TASK DESCRIPTION —
Filter the lines below, copying only those with the string "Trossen".

DATASET EXTRACT —
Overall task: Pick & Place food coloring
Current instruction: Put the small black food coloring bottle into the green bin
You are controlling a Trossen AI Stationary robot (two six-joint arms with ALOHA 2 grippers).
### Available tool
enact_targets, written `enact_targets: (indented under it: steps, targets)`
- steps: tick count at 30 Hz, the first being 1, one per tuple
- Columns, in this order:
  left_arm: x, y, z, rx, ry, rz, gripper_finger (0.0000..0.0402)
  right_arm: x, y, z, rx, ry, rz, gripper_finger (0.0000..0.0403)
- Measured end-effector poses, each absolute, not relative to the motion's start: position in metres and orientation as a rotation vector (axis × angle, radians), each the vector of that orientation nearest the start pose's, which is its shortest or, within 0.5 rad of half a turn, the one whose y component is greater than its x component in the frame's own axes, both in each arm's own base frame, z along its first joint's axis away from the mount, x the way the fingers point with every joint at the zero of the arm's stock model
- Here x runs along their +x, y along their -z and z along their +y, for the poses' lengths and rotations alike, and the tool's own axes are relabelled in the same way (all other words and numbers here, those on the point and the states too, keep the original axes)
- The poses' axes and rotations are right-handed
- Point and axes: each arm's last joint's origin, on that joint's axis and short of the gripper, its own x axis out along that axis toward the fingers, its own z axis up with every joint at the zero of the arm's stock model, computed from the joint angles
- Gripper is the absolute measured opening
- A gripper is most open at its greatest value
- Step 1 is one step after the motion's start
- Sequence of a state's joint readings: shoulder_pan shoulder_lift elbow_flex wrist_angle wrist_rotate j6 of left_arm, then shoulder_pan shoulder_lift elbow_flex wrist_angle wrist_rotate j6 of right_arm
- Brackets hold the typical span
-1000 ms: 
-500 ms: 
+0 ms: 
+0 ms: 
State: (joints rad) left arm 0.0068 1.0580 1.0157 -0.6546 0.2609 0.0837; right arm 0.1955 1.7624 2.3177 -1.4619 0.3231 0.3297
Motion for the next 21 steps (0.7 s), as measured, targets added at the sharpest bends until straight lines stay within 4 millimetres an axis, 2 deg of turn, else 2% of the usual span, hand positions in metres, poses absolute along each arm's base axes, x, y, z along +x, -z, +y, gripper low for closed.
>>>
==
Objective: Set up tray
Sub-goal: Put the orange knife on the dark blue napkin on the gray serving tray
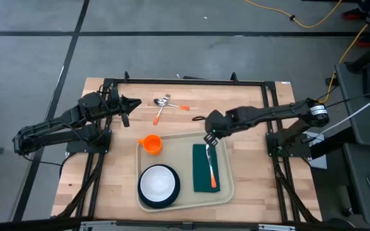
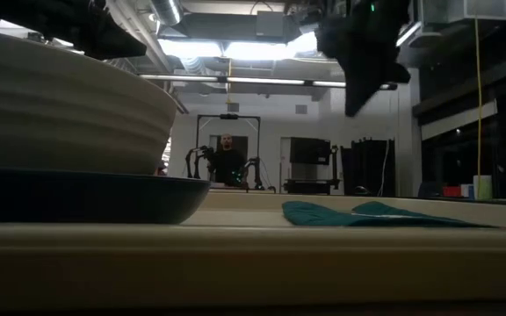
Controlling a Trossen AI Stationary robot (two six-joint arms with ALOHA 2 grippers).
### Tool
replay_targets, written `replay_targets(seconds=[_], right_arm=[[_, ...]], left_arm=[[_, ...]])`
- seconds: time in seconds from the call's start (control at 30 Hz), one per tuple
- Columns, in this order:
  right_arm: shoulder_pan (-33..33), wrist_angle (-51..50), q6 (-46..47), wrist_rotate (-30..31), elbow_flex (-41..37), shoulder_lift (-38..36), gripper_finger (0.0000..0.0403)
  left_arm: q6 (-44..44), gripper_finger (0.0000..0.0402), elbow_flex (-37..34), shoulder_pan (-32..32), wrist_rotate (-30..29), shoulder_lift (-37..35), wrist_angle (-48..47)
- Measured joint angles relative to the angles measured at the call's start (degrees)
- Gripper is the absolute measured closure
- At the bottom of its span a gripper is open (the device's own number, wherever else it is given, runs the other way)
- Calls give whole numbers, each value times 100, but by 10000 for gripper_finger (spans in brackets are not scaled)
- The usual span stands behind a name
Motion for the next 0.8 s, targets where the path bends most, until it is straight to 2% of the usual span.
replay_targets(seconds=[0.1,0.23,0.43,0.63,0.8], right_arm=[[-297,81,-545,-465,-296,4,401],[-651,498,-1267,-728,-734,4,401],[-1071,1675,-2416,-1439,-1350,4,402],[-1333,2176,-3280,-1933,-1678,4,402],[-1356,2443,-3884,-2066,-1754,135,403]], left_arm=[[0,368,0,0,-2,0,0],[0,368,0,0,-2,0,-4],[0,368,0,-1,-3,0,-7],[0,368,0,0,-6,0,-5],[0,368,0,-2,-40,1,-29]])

TASK ANSWER —
You are controlling a Trossen AI Stationary robot (two six-joint arms with ALOHA 2 grippers).
Controlling a Trossen AI Stationary robot (two six-joint arms with ALOHA 2 grippers).

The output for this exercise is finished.